[MATERIAL PROVIDED — start]

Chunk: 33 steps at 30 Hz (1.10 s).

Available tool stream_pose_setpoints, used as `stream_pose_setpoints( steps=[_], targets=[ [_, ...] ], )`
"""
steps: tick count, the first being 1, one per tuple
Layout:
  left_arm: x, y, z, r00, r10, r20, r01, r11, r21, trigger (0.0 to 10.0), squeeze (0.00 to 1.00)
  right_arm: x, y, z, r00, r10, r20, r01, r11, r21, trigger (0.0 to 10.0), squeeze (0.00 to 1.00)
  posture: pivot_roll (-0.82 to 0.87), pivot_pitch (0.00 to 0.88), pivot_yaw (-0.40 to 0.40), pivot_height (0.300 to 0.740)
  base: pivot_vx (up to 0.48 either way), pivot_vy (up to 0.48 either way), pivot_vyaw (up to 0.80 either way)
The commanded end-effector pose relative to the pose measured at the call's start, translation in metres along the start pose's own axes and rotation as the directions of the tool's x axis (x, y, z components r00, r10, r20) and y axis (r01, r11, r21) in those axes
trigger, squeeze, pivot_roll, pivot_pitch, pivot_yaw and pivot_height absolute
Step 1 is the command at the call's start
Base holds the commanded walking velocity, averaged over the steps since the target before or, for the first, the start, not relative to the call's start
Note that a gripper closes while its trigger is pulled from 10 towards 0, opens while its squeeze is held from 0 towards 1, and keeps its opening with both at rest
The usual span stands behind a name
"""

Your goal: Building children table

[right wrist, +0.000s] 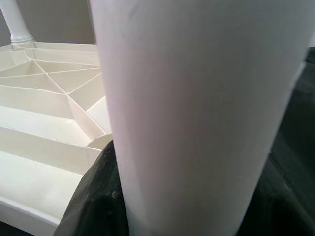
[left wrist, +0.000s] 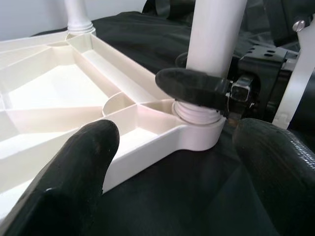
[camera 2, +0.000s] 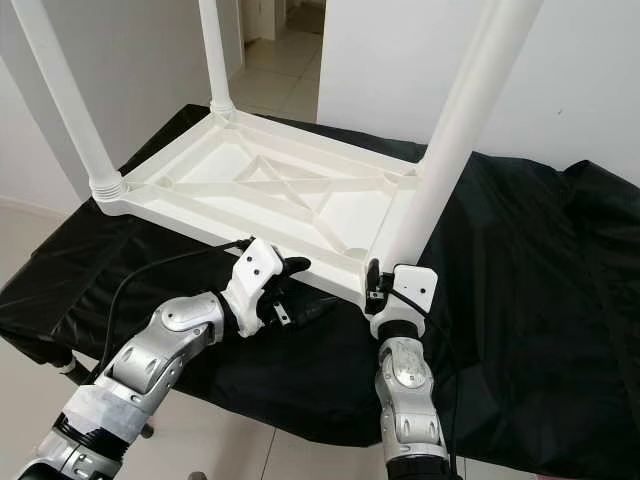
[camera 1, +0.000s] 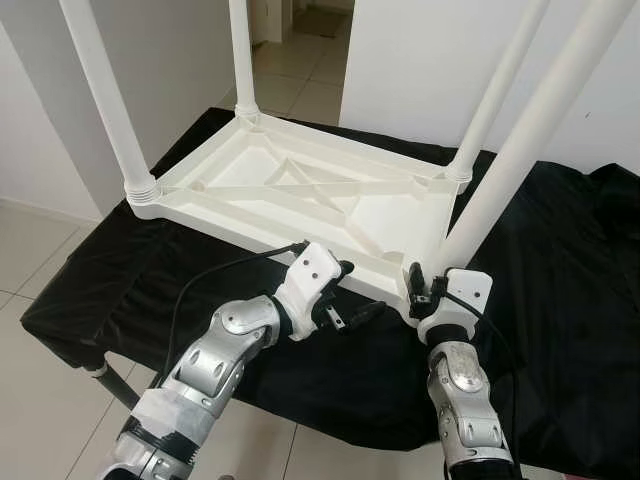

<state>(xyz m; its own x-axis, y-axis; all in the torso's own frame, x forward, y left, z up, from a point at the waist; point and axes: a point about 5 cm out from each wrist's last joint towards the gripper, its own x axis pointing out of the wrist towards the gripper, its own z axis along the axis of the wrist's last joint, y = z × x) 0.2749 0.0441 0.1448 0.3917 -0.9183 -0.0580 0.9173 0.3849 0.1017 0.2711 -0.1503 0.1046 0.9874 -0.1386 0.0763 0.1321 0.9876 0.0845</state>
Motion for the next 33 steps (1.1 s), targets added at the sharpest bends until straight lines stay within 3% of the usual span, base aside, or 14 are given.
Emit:
stream_pose_setpoints(
  steps=[1,4,5,11,14,19,20,22,23,27,33],
  targets=[
    [-0.002,0.0,-0.004,1.0,-0.025,-0.01,0.025,1.0,-0.002,10.0,0.0,-0.007,0.002,-0.015,0.996,-0.027,-0.081,0.03,0.999,0.03,10.0,0.0,-0.09,0.0,-0.027,0.74,0.0,0.0,0.0],
    [-0.003,0.002,-0.003,1.0,-0.019,-0.005,0.019,1.0,-0.005,10.0,0.0,-0.004,-0.002,-0.011,0.999,-0.01,-0.052,0.011,1.0,0.012,10.0,0.0,-0.09,0.0,-0.027,0.74,0.0,0.0,0.0],
    [-0.002,0.002,-0.003,1.0,-0.015,-0.002,0.015,1.0,-0.004,10.0,0.0,-0.004,-0.004,-0.01,0.999,-0.008,-0.039,0.009,1.0,0.009,10.0,1.0,-0.08,0.0,-0.029,0.74,0.0,0.0,0.0],
    [0.0,0.0,-0.001,1.0,-0.013,0.011,0.013,1.0,-0.001,10.0,0.0,-0.003,-0.008,-0.002,1.0,0.008,0.028,-0.008,1.0,-0.03,10.0,1.0,-0.09,0.0,-0.031,0.74,0.0,0.0,0.0],
    [0.0,-0.002,-0.002,1.0,-0.001,0.031,0.001,1.0,-0.022,10.0,0.0,-0.006,-0.018,-0.003,0.998,-0.007,0.057,0.011,0.998,-0.063,10.0,1.0,-0.08,0.0,-0.032,0.74,0.0,0.0,0.0],
    [-0.001,-0.002,-0.004,0.998,0.037,0.046,-0.036,0.999,-0.025,10.0,0.0,-0.01,-0.019,-0.003,0.997,0.013,0.073,-0.009,0.998,-0.058,10.0,1.0,-0.08,0.0,-0.035,0.74,0.0,0.0,0.0],
    [-0.002,-0.001,-0.005,0.995,0.078,0.056,-0.076,0.996,-0.036,10.0,0.0,-0.015,-0.018,-0.003,0.995,0.037,0.087,-0.032,0.998,-0.059,10.0,0.91,-0.08,0.0,-0.041,0.74,0.0,0.0,0.0],
    [-0.002,-0.001,-0.005,0.995,0.078,0.056,-0.076,0.996,-0.036,10.0,0.0,-0.015,-0.018,-0.003,0.995,0.037,0.087,-0.032,0.998,-0.059,10.0,0.91,-0.08,0.0,-0.041,0.74,0.0,0.0,0.0],
    [-0.002,-0.002,-0.006,0.994,0.095,0.061,-0.093,0.995,-0.043,10.0,0.0,-0.017,-0.018,-0.003,0.995,0.051,0.09,-0.046,0.997,-0.055,10.0,0.0,-0.08,0.0,-0.042,0.74,0.0,0.0,0.0],
    [-0.006,-0.005,-0.011,0.976,0.202,0.083,-0.193,0.976,-0.104,10.0,0.0,-0.022,-0.018,-0.006,0.995,0.064,0.078,-0.057,0.994,-0.088,10.0,0.0,-0.07,0.0,-0.047,0.74,0.0,0.0,0.0],
    [-0.009,-0.004,-0.013,0.957,0.274,0.092,-0.259,0.955,-0.148,10.0,0.0,-0.022,-0.02,-0.004,0.993,0.07,0.095,-0.06,0.993,-0.105,10.0,0.0,-0.07,0.0,-0.031,0.74,0.0,0.0,0.0]
  ],
)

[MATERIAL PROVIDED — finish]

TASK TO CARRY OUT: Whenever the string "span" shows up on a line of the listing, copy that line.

SOLVED EXERCISE:
The usual span stands behind a name
Motion for the next 33 steps (1.1 s), targets added at the sharpest bends until straight lines stay within 3% of the usual span, base aside, or 14 are given.

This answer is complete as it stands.